In the late 1930’s, Folke Svensson left Göteborg, Sweden on a boat travelling to the United States when he was 27 years old. He settled in sunny California with his young wife Sara after a few layovers in other cities. He was a bookbinder, and she was a public school teacher. In 1963 their youngest daughter Maria was born, and in 1996 she gave birth to me.
My mother grew up in a home where her parents spoke to her in Swedish and she responded in English. Being “Swedish” was for my mom and her sisters, but felt irrelevant to me. Mormor and Morfar’s lives before they crossed the Atlantic were as foreign to me as they themselves were to California 70 years ago.
In August of 2016, I spent 18 days in Sweden. I travelled by train, staying with relatives I had never met in four cities I knew almost nothing about. In most senses of the word, I was an outsider. By blood, I was part of these two families, but we didn’t share the past, the language, or the culture that seem essential to our experience of family.
Swedes are a remarkably hospitable people; in a quiet and comfortable way, these families—my family—made me feel at home. They opened their lives to a curious stranger. They shared unknown stories about our families and my grandparents. They asked about our lives in the States. We became friends over fika at the kitchen table or on long walks through berry bushes. Along the way, we realized that blood runs deeper than most can fathom and few get to glimpse. It was an extraordinary, but why?
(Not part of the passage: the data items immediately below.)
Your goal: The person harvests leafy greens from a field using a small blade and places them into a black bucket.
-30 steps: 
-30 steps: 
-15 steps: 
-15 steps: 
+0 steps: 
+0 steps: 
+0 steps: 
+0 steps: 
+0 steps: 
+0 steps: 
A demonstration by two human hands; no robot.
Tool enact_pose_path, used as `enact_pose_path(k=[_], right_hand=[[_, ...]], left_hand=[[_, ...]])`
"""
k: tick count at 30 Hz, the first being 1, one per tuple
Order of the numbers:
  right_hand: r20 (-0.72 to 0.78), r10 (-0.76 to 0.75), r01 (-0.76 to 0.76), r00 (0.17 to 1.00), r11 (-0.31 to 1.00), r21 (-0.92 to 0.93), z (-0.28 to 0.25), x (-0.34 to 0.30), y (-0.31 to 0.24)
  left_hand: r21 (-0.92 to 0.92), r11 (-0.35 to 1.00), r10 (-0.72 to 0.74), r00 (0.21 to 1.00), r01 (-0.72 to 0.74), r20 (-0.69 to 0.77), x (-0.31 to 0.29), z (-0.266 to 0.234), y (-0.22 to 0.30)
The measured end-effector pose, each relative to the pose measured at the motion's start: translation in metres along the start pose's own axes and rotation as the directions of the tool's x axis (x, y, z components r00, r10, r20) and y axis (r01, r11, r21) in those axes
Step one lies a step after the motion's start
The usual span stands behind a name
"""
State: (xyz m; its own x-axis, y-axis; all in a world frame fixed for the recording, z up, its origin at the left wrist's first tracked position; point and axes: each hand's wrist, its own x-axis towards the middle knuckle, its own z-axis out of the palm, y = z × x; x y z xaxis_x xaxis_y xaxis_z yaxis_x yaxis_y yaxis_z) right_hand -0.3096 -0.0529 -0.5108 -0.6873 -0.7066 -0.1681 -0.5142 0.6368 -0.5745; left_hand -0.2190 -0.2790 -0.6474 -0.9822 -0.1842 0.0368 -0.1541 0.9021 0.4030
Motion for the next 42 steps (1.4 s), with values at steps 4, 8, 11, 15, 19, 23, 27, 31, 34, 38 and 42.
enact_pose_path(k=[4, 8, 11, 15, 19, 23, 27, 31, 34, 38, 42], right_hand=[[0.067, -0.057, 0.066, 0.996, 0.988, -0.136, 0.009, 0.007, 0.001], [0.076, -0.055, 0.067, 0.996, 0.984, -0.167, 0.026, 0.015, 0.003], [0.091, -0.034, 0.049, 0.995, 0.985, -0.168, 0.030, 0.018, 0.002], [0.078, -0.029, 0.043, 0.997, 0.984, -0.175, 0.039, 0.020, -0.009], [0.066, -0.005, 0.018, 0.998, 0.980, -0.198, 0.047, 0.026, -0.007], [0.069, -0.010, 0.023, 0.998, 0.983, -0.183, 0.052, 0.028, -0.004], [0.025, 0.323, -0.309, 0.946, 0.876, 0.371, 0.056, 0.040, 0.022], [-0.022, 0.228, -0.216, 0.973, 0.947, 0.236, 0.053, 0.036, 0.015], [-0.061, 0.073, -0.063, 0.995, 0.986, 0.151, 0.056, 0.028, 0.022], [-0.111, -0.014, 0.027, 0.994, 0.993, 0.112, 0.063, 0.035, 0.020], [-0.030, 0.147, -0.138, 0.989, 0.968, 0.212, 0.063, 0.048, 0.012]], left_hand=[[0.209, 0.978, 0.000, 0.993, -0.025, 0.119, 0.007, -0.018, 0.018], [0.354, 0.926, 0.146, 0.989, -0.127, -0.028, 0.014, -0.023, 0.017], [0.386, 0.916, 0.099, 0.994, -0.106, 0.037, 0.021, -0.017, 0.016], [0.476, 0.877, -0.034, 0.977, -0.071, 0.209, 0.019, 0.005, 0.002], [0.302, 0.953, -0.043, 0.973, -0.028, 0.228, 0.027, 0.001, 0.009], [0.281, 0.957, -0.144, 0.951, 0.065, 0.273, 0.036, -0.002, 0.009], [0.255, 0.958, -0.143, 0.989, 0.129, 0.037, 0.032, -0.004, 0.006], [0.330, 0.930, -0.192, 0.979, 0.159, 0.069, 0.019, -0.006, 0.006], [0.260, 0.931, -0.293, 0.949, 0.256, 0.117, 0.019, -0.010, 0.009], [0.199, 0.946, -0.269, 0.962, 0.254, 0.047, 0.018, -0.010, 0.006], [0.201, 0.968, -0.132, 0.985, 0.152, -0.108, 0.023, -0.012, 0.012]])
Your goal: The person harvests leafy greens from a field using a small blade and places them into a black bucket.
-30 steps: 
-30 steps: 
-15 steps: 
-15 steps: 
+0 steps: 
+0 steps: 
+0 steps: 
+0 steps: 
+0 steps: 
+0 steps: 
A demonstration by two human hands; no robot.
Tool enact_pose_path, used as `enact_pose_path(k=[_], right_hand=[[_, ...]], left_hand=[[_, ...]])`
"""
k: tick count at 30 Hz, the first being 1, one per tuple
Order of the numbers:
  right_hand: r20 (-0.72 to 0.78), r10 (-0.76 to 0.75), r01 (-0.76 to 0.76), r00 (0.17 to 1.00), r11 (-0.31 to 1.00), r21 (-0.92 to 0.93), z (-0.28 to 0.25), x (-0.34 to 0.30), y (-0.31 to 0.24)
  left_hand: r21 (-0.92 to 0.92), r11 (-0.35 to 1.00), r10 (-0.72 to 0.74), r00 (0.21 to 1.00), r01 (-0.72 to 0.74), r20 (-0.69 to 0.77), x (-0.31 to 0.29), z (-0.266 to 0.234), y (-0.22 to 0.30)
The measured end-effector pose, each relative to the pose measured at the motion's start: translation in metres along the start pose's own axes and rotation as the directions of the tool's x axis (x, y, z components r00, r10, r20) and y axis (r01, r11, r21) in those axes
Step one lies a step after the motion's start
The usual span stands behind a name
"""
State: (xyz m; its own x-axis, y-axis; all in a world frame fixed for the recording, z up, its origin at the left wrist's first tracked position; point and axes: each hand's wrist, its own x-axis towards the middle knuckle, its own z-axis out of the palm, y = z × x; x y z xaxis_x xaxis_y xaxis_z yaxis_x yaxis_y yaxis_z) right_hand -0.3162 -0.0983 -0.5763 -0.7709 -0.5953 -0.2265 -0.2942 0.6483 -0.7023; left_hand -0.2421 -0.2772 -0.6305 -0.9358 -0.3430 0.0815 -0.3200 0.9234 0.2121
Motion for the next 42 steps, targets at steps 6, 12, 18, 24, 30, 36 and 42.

Roots are fragile. In the span of a single lifetime, the histories of the very blood in our veins can be lost if neglected. The photographs I took in Sweden are a consideration of a place and a family, and how those two are inextricably bound together. The ties that bind us are often most powerful in the quiet moments—a passing wind, a beautiful sunset, or an embrace.
Remember that your name is connected to a web of human stories, and finding those strings makes the world more comprehensible.